Prof. Chee Peng Lim
Lim Chee Peng completed his Ph.D. degree at the Department of Automatic Control and Systems Engineering, University of Sheffield, UK, in 1997. His research focuses on the design and development of machine learning-based models for data analytics and decision support, with application to medical prognosis and diagnosis, fault detection and classification, and manufacturing process optimisation. He has published over 450 technical articles in journals, conference proceedings, and books, and received 8 best paper awards in international conferences. He has also received many prestigious fellowships for international research collaboration, viz., Australia-India Senior Visiting Fellowship (by Australian Academy of Science), Australia-Japan Emerging Research Leaders Exchange Program (by Australian Academy of Technology and Engineering), Commonwealth Fellowship (at University of Cambridge), Fulbright Fellowship (at University of California, Berkeley), and Visiting Scientists Program of Office of Naval Research Global, USA (at Harvard University and Stanford University). In collaboration with co-workers, he has developed innovative software systems that have won various awards, which include Gold Medal at Pittsburgh Invention and New Product Exposition, USA, Gold Medal and Special Award at British Innovation Show, UK, Gold Medal at Geneva International Exhibition of Inventions, Switzerland, and Silver Prize at Open Source Software World Challenge, South Korea.

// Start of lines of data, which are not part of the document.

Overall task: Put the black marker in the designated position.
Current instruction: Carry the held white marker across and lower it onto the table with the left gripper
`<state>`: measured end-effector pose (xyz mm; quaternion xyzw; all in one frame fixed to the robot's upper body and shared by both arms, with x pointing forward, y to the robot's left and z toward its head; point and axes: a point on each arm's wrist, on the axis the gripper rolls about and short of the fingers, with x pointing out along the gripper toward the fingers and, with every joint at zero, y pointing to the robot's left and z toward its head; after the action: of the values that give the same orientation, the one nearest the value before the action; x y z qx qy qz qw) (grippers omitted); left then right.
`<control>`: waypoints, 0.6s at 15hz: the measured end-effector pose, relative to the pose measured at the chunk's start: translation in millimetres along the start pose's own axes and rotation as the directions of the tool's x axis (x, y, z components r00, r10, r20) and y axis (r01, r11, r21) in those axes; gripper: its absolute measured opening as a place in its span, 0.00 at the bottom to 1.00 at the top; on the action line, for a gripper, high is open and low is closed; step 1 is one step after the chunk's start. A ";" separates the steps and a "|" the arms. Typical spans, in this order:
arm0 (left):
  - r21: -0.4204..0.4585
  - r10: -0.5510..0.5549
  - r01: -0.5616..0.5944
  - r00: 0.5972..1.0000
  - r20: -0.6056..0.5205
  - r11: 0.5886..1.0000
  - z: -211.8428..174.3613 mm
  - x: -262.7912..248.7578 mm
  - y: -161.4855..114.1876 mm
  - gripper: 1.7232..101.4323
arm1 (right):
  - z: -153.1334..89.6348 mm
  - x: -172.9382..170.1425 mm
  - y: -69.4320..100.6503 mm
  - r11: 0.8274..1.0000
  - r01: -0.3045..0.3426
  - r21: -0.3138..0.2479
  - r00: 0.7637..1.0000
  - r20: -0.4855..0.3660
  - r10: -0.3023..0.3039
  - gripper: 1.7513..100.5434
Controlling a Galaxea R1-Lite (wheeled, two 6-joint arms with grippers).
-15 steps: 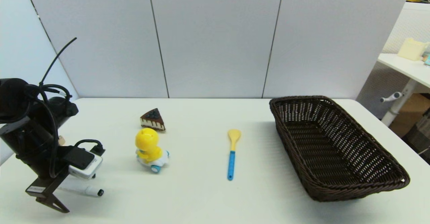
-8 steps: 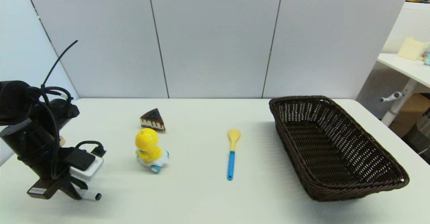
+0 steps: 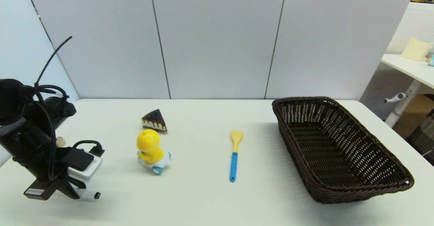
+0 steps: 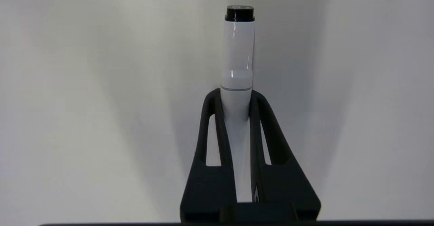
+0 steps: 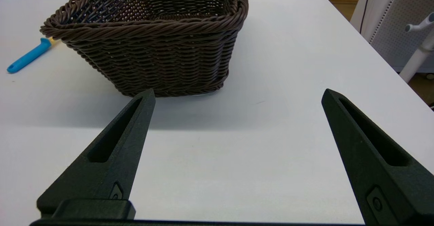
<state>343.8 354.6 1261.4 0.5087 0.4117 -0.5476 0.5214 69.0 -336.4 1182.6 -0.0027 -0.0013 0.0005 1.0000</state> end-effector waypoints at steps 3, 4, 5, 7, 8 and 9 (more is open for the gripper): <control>-0.161 0.120 -0.122 0.993 -0.021 0.979 -10.0 -23.7 -13.2 0.09 | 0.0 0.0 0.0 1.000 0.000 0.000 1.000 0.000 0.000 0.97; -0.219 0.169 -0.169 0.985 -0.019 0.961 -21.5 -31.7 -19.6 0.09 | 0.0 0.0 0.0 1.000 0.000 0.000 1.000 0.000 0.000 0.97; -0.267 0.216 -0.212 0.976 -0.016 0.940 -34.8 -38.5 -26.4 0.09 | 0.0 0.0 0.0 1.000 0.001 0.000 1.000 0.000 -0.001 0.97; -0.360 0.295 -0.283 0.955 -0.023 0.889 -64.7 -51.0 -44.4 0.09 | 0.0 0.0 0.0 1.000 0.000 0.000 1.000 0.000 0.000 0.97; -0.393 0.327 -0.316 0.944 -0.040 0.864 -78.3 -57.5 -53.6 0.09 | 0.0 0.0 0.0 1.000 0.000 0.000 1.000 0.000 0.000 0.97; -0.414 0.358 -0.353 0.931 -0.069 0.839 -90.9 -66.2 -61.3 0.09 | 0.0 0.0 0.0 1.000 0.000 0.000 1.000 0.000 0.000 0.97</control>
<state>290.7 461.0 1308.7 0.4489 0.4152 -0.3430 0.7131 69.0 -336.4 1182.6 -0.0027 -0.0013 0.0003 1.0000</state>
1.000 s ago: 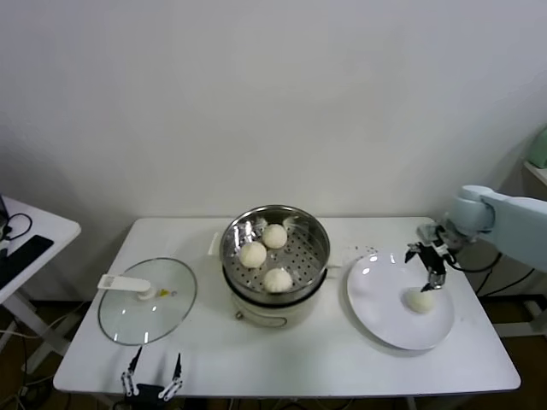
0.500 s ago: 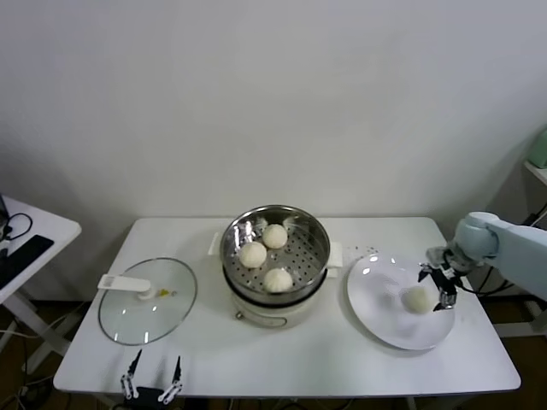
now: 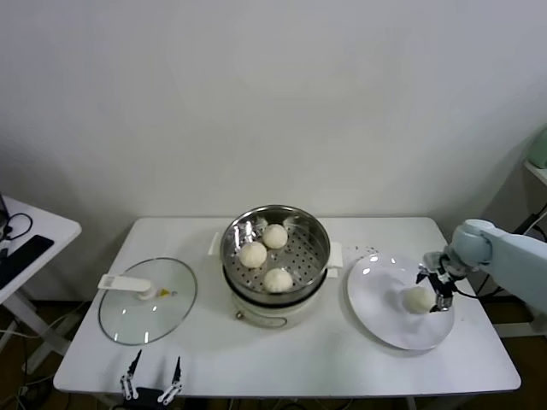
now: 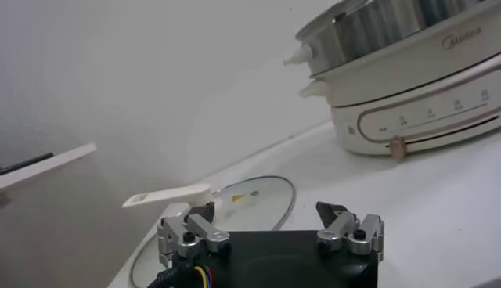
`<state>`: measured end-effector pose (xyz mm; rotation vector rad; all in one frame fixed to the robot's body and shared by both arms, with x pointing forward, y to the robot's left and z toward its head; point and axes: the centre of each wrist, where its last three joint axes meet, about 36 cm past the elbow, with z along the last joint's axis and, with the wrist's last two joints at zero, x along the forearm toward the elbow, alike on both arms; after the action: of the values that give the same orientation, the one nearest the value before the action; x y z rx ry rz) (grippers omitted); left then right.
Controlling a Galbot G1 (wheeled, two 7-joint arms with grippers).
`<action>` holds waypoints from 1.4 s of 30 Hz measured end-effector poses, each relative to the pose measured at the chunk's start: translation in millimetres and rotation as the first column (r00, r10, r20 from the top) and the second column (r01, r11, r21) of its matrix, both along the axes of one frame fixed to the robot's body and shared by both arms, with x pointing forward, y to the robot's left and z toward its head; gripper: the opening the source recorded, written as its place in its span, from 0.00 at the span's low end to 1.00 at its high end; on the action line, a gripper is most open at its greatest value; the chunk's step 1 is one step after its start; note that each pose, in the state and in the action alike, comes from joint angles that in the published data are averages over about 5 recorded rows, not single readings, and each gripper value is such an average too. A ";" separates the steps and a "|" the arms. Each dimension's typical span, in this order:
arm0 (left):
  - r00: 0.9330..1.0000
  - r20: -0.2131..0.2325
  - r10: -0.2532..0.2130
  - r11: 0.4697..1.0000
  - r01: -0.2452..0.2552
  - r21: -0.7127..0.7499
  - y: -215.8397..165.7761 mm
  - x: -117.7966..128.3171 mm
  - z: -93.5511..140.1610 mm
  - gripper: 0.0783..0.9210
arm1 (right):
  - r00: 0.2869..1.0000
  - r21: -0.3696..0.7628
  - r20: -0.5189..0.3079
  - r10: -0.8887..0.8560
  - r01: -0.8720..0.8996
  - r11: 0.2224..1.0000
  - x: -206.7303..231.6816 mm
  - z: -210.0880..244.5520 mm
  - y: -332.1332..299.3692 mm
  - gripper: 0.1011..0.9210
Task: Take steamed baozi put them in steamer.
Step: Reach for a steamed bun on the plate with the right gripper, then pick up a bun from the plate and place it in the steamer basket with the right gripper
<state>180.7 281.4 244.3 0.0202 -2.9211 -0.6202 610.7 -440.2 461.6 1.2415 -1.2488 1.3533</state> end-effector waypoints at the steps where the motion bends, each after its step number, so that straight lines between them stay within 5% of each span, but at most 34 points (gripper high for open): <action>1: 1.000 0.000 0.000 1.000 0.000 0.000 0.0 0.2 0.0 0.88 | 1.000 0.001 -0.001 0.001 -0.001 1.000 -0.2 -1.4 0.7 0.88; 23: 1.000 0.001 0.000 1.000 0.000 0.003 0.5 -1.1 0.7 0.88 | 0.999 0.007 0.034 0.017 -0.017 1.000 6.5 20.0 8.2 0.69; 42: 1.000 0.010 -0.001 1.000 0.001 0.009 1.1 -3.7 9.0 0.88 | 0.984 0.123 0.122 0.132 -0.147 0.981 35.1 214.3 130.2 0.70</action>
<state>177.0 282.5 253.3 0.0225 -2.9286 -0.6348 645.8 -310.0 675.9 1.3816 -1.3697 1.4803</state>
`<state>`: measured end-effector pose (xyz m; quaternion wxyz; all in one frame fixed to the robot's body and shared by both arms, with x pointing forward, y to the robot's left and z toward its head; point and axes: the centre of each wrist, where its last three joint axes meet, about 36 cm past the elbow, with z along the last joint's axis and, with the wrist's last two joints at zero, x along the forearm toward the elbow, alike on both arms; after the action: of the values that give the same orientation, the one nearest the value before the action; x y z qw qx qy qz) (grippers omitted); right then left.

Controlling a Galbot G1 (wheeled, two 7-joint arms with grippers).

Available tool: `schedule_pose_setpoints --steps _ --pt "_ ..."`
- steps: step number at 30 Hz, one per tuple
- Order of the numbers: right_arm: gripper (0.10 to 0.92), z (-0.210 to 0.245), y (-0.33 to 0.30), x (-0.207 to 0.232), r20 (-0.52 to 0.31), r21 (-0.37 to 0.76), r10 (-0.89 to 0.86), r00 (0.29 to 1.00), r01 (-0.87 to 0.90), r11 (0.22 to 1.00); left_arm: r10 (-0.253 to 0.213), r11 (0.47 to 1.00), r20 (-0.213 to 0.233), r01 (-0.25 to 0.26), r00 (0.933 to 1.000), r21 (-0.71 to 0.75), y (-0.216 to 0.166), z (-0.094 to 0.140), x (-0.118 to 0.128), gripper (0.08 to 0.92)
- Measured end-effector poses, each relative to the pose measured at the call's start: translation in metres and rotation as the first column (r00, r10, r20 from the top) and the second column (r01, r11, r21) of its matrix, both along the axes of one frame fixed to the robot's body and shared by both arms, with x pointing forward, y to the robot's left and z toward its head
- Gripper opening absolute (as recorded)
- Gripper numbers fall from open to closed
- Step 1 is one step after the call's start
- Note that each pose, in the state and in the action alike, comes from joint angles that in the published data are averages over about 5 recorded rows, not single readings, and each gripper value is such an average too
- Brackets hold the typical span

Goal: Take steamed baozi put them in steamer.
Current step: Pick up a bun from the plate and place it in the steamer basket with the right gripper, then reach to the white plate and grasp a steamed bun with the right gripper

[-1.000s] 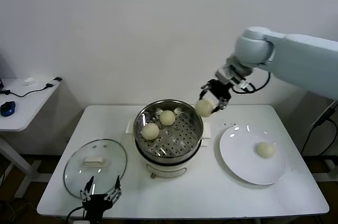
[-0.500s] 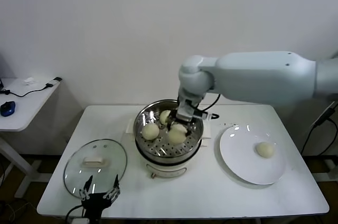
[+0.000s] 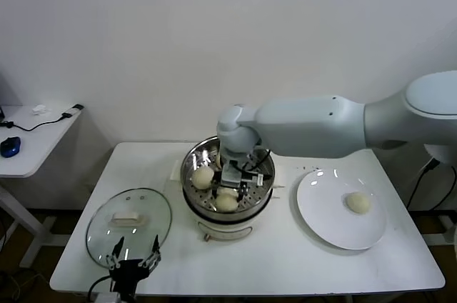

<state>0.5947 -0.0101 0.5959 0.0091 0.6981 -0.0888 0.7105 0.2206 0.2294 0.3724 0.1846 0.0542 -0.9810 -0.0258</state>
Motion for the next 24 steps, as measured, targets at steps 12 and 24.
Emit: schedule_pose_setpoints --steps 12,24 --pt "0.823 0.031 -0.013 0.012 -0.008 0.053 -0.024 1.0 0.024 0.998 -0.001 1.0 0.003 0.001 1.0 -0.002 -0.001 0.003 -0.002 0.823" --pt "0.823 0.128 -0.162 0.054 -0.009 0.072 -0.339 0.941 0.339 0.938 -0.005 1.0 0.004 0.005 1.0 0.01 0.002 0.004 -0.007 0.823"
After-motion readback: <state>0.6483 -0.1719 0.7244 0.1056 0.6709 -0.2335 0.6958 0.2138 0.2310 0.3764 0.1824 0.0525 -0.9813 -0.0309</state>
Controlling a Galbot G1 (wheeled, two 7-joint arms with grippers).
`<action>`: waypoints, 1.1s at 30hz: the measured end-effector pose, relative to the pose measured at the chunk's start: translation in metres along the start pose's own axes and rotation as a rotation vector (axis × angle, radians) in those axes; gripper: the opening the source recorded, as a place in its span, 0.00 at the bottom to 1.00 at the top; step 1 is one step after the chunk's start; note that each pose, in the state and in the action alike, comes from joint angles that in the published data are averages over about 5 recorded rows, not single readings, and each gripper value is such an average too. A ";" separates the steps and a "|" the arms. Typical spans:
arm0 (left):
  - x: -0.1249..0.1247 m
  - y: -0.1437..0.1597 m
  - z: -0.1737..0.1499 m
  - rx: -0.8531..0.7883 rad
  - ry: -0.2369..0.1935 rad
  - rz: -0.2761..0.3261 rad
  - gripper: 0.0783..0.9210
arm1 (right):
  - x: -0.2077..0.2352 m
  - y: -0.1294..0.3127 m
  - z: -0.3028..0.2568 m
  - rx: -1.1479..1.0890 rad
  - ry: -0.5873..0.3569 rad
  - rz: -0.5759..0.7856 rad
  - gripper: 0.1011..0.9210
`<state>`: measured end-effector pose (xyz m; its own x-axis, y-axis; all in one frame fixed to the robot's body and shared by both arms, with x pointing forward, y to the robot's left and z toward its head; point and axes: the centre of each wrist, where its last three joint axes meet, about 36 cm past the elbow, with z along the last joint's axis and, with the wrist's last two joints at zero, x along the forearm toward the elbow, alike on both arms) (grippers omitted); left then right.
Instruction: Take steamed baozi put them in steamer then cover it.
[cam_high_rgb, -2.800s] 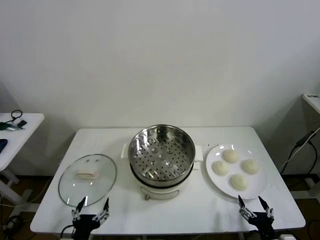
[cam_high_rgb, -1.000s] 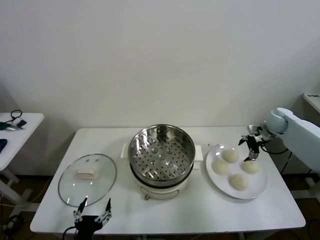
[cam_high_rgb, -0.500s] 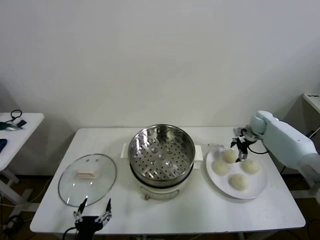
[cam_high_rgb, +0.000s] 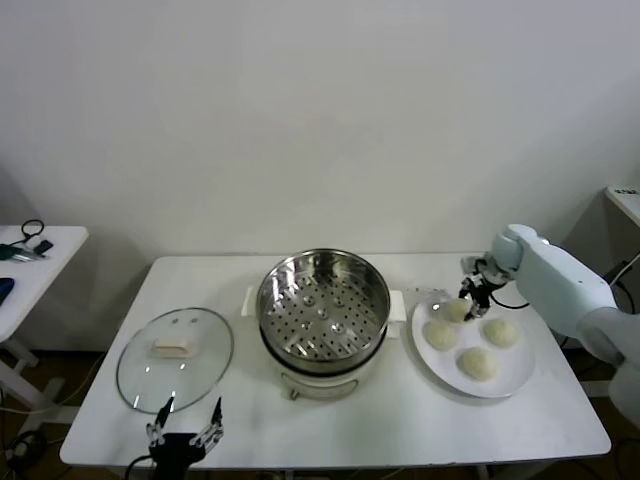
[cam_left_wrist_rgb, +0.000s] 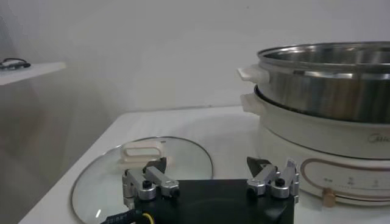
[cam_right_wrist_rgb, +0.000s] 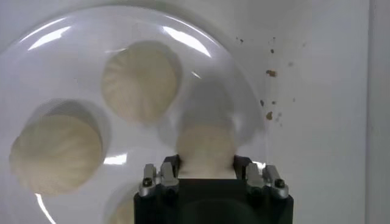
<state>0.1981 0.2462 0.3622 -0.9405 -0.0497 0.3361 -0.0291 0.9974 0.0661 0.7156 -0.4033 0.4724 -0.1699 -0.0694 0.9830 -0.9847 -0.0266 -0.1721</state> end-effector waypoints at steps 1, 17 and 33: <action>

Speech Title: "Machine Learning for Signals Analytics: Principles and Applications"
Abstract: Machine learning (ML) is a broad discipline that encompasses a variety of methodologies inspired by human and/or animal intelligence. In this talk, research on the design, development, and application of ML-based models for data and signals analytics will be presented. Specifically, various ML-based models, which include artificial neural networks, fuzzy systems, evolutionary algorithms, and decision trees will be explained. Several essential principles and properties of ML-based models for applications, which include knowledge elicitation and trust measurement, will be exemplified. Real-world applications ranging from healthcare to industrial domains to ascertain the efficacy of ML-based models for decision support utilising data and signals analytics will be demonstrated.
Prof. Kurban Ubul
Kurban Ubul is a Professor at School of Information Science and Engingeering, Xinjiang University, China where he conducts research in pattern recognition, computer vision, and biometrics recognition. He is a member of several professional committees of China Computer Federation(CCF), Chinese Association for Artificial Intelligence(CAAI), China society of Image and Graphcis(CSIG) and Chinese Association of Automation(CAA), and he is a member of IEEE, IAPR and IAENG. He is a reviewer of IEEE THMs, IET biometrics, IJITM and other magazines. He was a TPC chair of CCBR2018, and area chair of PRCV2019. He is a TPC member or reviewer of many conference such as ICPR, ICDAR, CCFAI, CCBR and so on.
Speech Title: "Recent Advance in Script Identification of Central Asian Multi-script Document Images"
Abstract: With the widespread of Internet and digitized processing of various script documents worldwide, multi-script document images must be identified and processed in today's globalization environment. As the front-end technology of Optical Character Recognition (OCR), script identification concerns methods for identifying different scripts in multi-lingual, multi-script documents. In this report, the writing systems and the vital processes in script identification are addressed firstly. Then our work for script identification of Central Asian printed document images is summarized. Finally, it is concluded the problems to be solved and future work trends in script identification of multi-script document images.